Making Up for Lost Orgasms, pt. 2: Religious Shame and Sexual Insecurity

This post is the second in a series where I describe the obstacles I overcame during my journey toward becoming a sex-positive blogger (and owner of an ever-growing dildo collection!). Trigger warning: My story continues to describe my anorexia, and how my sad-but-true religious experience affected it. See part 1, Body Image and Depression, here. If you’re looking for fun times, see my Reviews category instead.

Let me start out by saying here that the point of my post isn’t to attack religion as a whole. IMO, religions are made by people, for people, and a side effect of that is that some religious principles are dangerous and oppressive, just like some people are narcissistic assholes. However, there are also people who do lovely, kind things in the name of their God(s), and the more power to them.

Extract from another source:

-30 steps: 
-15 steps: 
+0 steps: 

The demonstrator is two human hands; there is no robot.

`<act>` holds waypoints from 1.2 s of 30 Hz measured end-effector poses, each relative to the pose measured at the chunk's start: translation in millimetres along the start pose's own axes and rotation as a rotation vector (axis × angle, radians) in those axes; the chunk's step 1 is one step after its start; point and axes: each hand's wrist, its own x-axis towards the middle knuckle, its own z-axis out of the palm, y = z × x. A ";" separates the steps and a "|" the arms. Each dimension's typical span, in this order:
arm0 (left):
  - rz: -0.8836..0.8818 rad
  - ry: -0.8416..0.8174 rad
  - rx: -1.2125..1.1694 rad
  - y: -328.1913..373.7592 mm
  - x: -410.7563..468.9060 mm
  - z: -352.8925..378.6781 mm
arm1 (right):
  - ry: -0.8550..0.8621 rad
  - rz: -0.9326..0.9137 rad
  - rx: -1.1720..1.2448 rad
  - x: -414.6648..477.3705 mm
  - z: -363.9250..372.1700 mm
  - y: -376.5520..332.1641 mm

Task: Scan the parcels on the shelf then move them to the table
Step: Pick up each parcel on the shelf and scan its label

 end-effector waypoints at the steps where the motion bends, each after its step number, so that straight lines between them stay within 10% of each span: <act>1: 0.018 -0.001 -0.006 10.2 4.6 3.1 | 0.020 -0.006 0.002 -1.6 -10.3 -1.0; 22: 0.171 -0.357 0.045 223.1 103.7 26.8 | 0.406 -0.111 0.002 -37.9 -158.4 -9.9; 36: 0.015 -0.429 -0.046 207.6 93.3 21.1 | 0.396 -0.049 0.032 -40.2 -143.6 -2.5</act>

I also don’t intend to delve too deep into any theological doctrines, even though I could go on at length about how harmful are the Augustinian idea of “sex for procreation only” and Christianity’s general glorification of the “mind”/”spirit”/”soul” as superior to (and separate from) the “body”/”flesh.” These doctrines certainly have created fearful, repressive sexual attitudes throughout the centuries, but my main goal here is to tell my own story—most importantly, how I came out on the other side and learned to love my body and my libido.

How I Got Sucked In

As described in part 1 of this series, I became anorexic as a teenager and therefore really depressed. I didn’t believe that I could pull myself out of the hole I had created, so I started looking for other solutions. The most obvious one was that God would give me the strength to overcome my problems. I had already left Catholicism because I knew even my staunchly Catholic father didn’t support papal infallibility, the church’s denunciation of birth control, and the lack of women’s ordination, so why should I? My newfound Christian belief was useful for a time, but then I started reading the Bible, and I wondered, for one, why the knowledge of good and evil was such a bad thing for Adam and Eve to want. My new evangelical friends offered excuses about how God was mysterious or about how that’s just the way things had to be.

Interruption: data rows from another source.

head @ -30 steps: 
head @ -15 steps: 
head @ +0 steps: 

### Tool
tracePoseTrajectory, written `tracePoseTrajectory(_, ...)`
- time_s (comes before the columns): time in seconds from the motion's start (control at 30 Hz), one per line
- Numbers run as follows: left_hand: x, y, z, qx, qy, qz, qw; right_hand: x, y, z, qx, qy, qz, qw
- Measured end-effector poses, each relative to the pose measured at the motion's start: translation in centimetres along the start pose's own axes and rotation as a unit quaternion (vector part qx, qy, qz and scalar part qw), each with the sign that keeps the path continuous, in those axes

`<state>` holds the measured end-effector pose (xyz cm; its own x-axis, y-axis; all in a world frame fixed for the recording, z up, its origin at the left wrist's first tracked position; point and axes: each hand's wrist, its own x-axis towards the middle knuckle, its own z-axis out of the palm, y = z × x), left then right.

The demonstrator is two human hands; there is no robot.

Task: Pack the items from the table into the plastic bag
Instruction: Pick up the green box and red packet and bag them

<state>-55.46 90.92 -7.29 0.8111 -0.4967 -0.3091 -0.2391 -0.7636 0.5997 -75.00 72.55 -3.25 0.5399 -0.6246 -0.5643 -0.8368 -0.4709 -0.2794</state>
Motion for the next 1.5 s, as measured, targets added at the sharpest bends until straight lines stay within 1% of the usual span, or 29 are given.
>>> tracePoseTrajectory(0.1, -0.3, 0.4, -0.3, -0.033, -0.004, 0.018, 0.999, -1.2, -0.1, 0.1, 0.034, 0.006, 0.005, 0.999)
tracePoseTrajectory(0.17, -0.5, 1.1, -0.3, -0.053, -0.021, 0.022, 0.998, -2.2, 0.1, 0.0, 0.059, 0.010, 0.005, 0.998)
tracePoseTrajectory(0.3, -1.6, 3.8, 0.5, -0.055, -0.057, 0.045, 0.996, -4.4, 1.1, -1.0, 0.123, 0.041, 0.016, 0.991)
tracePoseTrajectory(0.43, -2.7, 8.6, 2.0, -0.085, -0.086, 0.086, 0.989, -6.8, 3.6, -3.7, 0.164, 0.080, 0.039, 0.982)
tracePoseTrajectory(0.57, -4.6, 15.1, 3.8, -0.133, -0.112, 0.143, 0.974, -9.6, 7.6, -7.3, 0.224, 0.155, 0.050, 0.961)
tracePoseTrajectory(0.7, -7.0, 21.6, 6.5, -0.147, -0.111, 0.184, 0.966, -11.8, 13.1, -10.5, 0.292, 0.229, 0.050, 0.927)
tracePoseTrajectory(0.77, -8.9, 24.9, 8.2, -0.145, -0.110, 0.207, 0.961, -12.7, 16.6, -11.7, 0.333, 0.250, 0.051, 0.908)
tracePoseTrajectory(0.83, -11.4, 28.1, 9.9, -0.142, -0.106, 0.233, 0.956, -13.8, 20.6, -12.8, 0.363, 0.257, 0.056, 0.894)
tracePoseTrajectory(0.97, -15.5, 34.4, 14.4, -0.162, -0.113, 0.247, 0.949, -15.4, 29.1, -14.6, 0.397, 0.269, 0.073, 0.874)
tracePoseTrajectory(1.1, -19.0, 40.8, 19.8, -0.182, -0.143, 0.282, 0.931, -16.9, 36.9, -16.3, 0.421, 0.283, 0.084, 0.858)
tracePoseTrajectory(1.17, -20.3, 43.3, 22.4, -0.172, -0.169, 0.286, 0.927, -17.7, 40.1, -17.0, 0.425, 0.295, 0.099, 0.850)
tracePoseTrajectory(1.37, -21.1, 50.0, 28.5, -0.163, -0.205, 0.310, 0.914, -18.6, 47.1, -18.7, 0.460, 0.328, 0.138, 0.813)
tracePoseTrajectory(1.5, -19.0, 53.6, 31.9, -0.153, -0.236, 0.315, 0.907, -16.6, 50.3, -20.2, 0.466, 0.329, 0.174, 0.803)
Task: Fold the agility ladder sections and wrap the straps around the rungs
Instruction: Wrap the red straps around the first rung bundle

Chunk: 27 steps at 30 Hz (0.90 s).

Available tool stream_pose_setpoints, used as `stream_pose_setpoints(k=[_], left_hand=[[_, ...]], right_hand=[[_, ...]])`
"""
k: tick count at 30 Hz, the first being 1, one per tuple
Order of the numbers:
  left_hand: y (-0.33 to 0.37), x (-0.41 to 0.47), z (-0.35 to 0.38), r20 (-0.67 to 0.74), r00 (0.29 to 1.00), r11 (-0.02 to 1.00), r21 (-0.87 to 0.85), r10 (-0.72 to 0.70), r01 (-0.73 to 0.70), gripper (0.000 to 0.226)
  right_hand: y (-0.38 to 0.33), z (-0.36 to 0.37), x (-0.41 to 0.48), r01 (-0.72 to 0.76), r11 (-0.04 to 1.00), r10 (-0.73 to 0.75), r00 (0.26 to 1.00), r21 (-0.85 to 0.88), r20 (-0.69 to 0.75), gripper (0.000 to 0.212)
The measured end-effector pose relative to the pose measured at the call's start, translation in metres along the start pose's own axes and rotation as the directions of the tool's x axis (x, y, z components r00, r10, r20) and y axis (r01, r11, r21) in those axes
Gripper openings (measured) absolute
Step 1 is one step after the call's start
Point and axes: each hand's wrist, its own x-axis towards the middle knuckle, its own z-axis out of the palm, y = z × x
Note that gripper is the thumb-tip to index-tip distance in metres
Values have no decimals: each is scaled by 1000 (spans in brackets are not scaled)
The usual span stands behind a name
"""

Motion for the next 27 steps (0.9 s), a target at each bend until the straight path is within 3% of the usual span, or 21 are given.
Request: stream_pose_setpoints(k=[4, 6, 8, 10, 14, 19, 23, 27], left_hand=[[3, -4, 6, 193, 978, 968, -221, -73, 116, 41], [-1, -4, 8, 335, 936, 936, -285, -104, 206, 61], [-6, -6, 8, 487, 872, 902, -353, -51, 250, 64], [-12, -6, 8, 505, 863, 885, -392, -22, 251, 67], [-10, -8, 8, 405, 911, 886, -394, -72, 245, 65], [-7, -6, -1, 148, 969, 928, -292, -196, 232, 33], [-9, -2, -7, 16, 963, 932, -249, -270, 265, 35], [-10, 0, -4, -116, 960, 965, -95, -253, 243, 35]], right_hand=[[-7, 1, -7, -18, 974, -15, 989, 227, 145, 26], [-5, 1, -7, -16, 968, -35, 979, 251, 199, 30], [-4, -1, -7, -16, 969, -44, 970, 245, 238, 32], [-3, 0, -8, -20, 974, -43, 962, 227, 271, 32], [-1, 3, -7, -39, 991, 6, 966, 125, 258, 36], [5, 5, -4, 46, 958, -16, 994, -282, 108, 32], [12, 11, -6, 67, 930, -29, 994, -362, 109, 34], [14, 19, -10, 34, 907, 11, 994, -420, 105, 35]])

Luckily, I didn’t have enough time before college to get really into these fundamentalist, evangelical type circles, but I knew that “purity culture” was a big goddamn deal for them. The idea was basically that any type of sexual contact before marriage was evil and shameful, that a person’s virginity (especially a woman’s) was something that was only to be shared with one other person, her husband. The adherents of this doctrine even wear “purity rings” that they exchange with wedding rings when they get married (often very young, not surprisingly). They even believe that kissing is wrong, and that teenagers who are dating should never, under any circumstance, be alone together. As you can imagine, educating teens about birth control is strongly discouraged in this type of abstinence culture, and making sure that teens don’t see the “wrong” movies or TV shows is also a big thing. (I once got purity-shamed for liking the Red Hot Chili Peppers, for example.)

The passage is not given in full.